Set down every entry exactly as it stands, omitting any picture.

Stored data:
▼

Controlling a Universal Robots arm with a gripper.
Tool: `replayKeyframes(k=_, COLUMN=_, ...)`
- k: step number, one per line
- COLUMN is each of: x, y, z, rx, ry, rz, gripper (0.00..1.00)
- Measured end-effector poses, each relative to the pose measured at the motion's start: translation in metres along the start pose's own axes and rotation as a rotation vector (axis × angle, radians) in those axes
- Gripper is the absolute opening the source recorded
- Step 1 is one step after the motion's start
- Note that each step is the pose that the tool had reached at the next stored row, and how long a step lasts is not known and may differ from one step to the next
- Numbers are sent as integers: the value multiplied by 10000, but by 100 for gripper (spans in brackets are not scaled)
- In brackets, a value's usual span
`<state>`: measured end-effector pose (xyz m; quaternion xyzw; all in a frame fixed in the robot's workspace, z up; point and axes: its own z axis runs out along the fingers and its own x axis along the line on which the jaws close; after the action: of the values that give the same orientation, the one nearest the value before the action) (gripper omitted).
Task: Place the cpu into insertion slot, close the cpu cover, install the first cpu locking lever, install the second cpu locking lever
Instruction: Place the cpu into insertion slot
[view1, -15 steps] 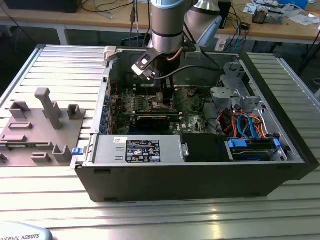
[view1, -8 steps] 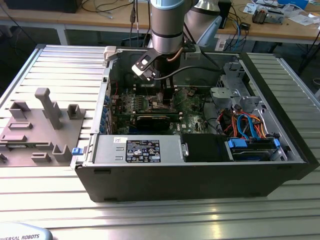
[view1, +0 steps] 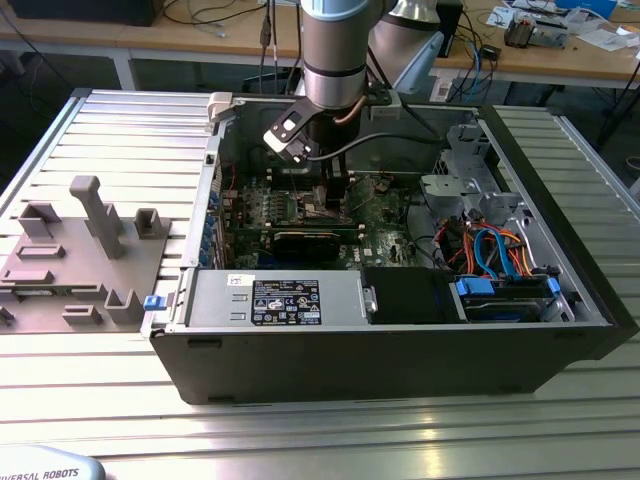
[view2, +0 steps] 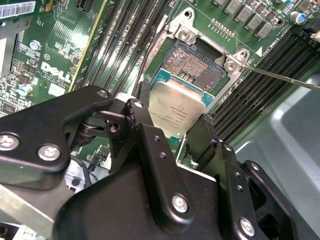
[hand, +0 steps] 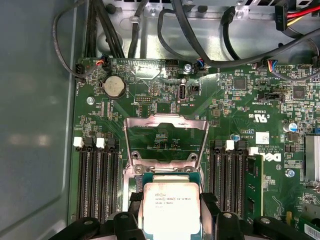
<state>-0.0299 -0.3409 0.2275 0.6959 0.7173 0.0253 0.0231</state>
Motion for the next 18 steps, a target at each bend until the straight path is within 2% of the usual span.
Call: replayKeyframes(k=18, x=0, y=-3, z=38, rx=0, ry=-1, rz=0, gripper=54)
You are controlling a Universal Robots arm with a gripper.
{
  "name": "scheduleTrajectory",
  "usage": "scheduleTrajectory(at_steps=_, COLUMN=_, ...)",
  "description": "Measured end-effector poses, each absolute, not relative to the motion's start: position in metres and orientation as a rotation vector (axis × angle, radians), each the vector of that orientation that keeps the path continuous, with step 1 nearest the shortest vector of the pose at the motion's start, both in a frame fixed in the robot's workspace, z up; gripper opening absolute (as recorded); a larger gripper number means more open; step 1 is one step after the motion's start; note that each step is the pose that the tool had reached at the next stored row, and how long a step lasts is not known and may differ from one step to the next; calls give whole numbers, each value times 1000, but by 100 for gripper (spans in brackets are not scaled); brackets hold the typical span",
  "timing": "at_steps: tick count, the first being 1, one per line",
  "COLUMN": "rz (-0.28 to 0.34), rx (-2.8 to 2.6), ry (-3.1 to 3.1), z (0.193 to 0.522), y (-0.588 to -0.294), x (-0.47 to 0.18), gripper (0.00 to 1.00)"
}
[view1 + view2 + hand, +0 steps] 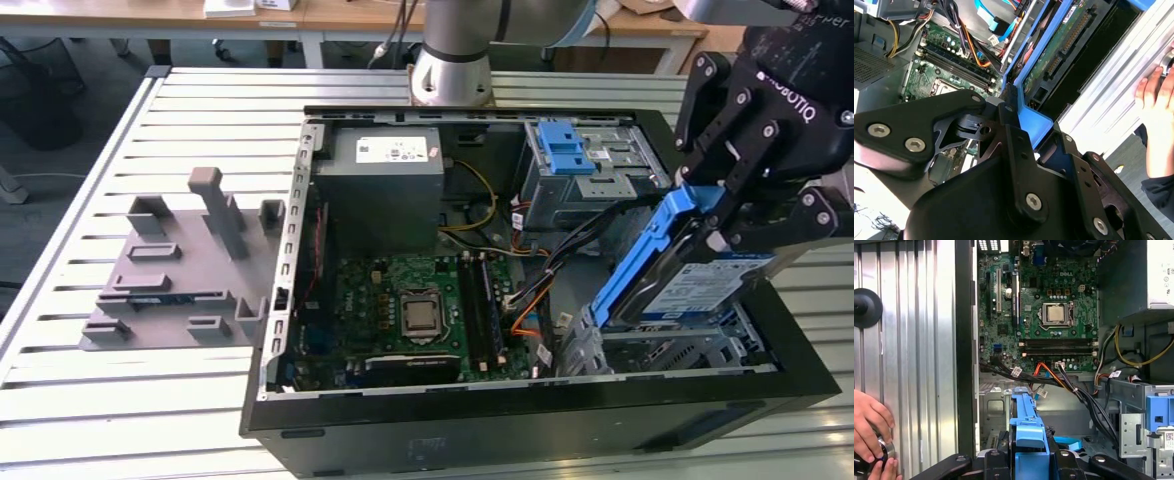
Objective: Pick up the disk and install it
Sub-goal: 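Insert the disk into the insertion slot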
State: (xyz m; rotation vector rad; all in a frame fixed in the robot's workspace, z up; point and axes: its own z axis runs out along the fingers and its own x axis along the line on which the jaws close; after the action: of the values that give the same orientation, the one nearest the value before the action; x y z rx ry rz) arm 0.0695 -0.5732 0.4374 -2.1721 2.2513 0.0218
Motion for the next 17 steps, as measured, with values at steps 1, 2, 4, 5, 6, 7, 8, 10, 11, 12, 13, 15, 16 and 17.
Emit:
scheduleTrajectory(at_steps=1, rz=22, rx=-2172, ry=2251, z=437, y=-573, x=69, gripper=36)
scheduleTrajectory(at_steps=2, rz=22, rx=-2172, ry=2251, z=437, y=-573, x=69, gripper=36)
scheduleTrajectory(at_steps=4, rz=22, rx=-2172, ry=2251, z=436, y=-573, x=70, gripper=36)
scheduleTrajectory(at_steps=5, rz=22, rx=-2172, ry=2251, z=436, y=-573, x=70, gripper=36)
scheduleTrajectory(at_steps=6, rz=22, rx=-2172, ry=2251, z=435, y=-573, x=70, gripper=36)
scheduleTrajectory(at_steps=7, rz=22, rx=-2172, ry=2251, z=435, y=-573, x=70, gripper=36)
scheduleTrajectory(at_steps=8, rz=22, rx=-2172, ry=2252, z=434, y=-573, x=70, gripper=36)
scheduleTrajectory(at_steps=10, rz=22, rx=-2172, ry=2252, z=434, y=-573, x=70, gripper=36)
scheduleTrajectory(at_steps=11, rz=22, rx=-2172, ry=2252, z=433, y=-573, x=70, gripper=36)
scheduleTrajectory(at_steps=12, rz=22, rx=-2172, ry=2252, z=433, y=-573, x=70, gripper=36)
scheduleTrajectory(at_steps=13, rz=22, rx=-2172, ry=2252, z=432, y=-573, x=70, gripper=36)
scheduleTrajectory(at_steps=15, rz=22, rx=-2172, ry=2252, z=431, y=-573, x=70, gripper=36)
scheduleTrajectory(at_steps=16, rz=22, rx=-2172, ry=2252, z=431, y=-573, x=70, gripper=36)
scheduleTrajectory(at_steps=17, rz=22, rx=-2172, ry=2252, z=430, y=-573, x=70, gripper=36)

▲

Output for this task:
Controlling a Universal Robots arm with a gripper.
Tool: `replayKeyframes(k=_, COLUMN=_, ...)`
- k: step number, one per line
- COLUMN is each of: x, y, z, rx, ry, rz, gripper (0.00..1.00)
- Measured end-effector poses, each relative to the pose measured at the motion's start: translation in metres along the start pose's own axes and rotation as a rotation vector (axis × angle, radians) in those axes
- Gripper is the absolute opening the source recorded
- Step 1 is one step after the motion's start
- Note that each step is the pose that the tool had reached at the next stored row, and how long a step lasts is not known and may differ from one step to the next
- Numbers are sent as integers: the value multiplied by 10000, but by 100 for gripper (spans in brackets are not scaled)
- In brackets, a value's usual span
`<state>`: measured end-effector pose (xyz m; quaternion xyzw; all in a frame fixed in the robot's workspace, z up; point and axes: its own z axis runs out along the fingers and its own x axis along the line on which the jaws close; after the action: of the values that give the same orientation, the one nearest the value before the action) (gripper omitted).
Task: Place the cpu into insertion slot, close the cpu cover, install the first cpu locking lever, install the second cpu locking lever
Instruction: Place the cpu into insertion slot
[view1, -15 steps] 
[view1, -8 steps] 
[view1, +0 steps] 
[view2, +0 steps] 
[hand, +0 steps] 
<state>-0.0299 -0.3409 0.2275 0.6959 0.7173 0.0253 0.0231</state>
Motion for the next 18 steps, a target at each bend until the straight path is within 2% of the usual span.
Call: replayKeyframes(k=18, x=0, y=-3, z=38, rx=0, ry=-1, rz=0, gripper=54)
You are controlling a Universal Robots arm with a gripper.
{
  "name": "scheduleTrajectory",
  "usage": "scheduleTrajectory(at_steps=_, COLUMN=_, ...)",
  "description": "Measured end-effector poses, each absolute, not relative to the motion's start: position in metres and orientation as a rotation vector (axis × angle, radians), each the vector of that orientation that keeps the path continuous, with step 1 nearest the shortest vector of the pose at the motion's start, both in a frame fixed in the robot's workspace, z up; gripper opening absolute (as recorded); a larger gripper number means more open; step 1 is one step after the motion's start; note that each step is the pose that the tool had reached at the next stored row, and how long a step lasts is not known and may differ from one step to the next; calls give whole numbers, each value times 1000, but by 100 for gripper (spans in brackets are not scaled); brackets hold the typical span",
  "timing": "at_steps: tick count, the first being 1, one per line",
  "COLUMN": "rz (-0.28 to 0.34), rx (-2.8 to 2.6), ry (-3.1 to 3.1), z (0.193 to 0.522), y (-0.588 to -0.294), x (-0.47 to 0.18), gripper (0.00 to 1.00)"
}
[view1 + view2 + hand, +0 steps] 
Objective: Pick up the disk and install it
Sub-goal: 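Insert the disk into the insertion slot
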State: (xyz m; rotation vector rad; all in a frame fixed in the robot's workspace, z up; point and axes: its own z axis runs out along the fingers and its own x axis along the line on which the jaws close; after the action: of the values that give the same orientation, the one nearest the value before the action; x y z rx ry rz) arm 0.0695 -0.5732 0.4374 -2.1721 2.2513 0.0218
Motion for the next 17 steps, as measured, with values at steps 1, 2, 4, 5, 6, 7, 8, 10, 11, 12, 13, 15, 16 and 17.
Emit:
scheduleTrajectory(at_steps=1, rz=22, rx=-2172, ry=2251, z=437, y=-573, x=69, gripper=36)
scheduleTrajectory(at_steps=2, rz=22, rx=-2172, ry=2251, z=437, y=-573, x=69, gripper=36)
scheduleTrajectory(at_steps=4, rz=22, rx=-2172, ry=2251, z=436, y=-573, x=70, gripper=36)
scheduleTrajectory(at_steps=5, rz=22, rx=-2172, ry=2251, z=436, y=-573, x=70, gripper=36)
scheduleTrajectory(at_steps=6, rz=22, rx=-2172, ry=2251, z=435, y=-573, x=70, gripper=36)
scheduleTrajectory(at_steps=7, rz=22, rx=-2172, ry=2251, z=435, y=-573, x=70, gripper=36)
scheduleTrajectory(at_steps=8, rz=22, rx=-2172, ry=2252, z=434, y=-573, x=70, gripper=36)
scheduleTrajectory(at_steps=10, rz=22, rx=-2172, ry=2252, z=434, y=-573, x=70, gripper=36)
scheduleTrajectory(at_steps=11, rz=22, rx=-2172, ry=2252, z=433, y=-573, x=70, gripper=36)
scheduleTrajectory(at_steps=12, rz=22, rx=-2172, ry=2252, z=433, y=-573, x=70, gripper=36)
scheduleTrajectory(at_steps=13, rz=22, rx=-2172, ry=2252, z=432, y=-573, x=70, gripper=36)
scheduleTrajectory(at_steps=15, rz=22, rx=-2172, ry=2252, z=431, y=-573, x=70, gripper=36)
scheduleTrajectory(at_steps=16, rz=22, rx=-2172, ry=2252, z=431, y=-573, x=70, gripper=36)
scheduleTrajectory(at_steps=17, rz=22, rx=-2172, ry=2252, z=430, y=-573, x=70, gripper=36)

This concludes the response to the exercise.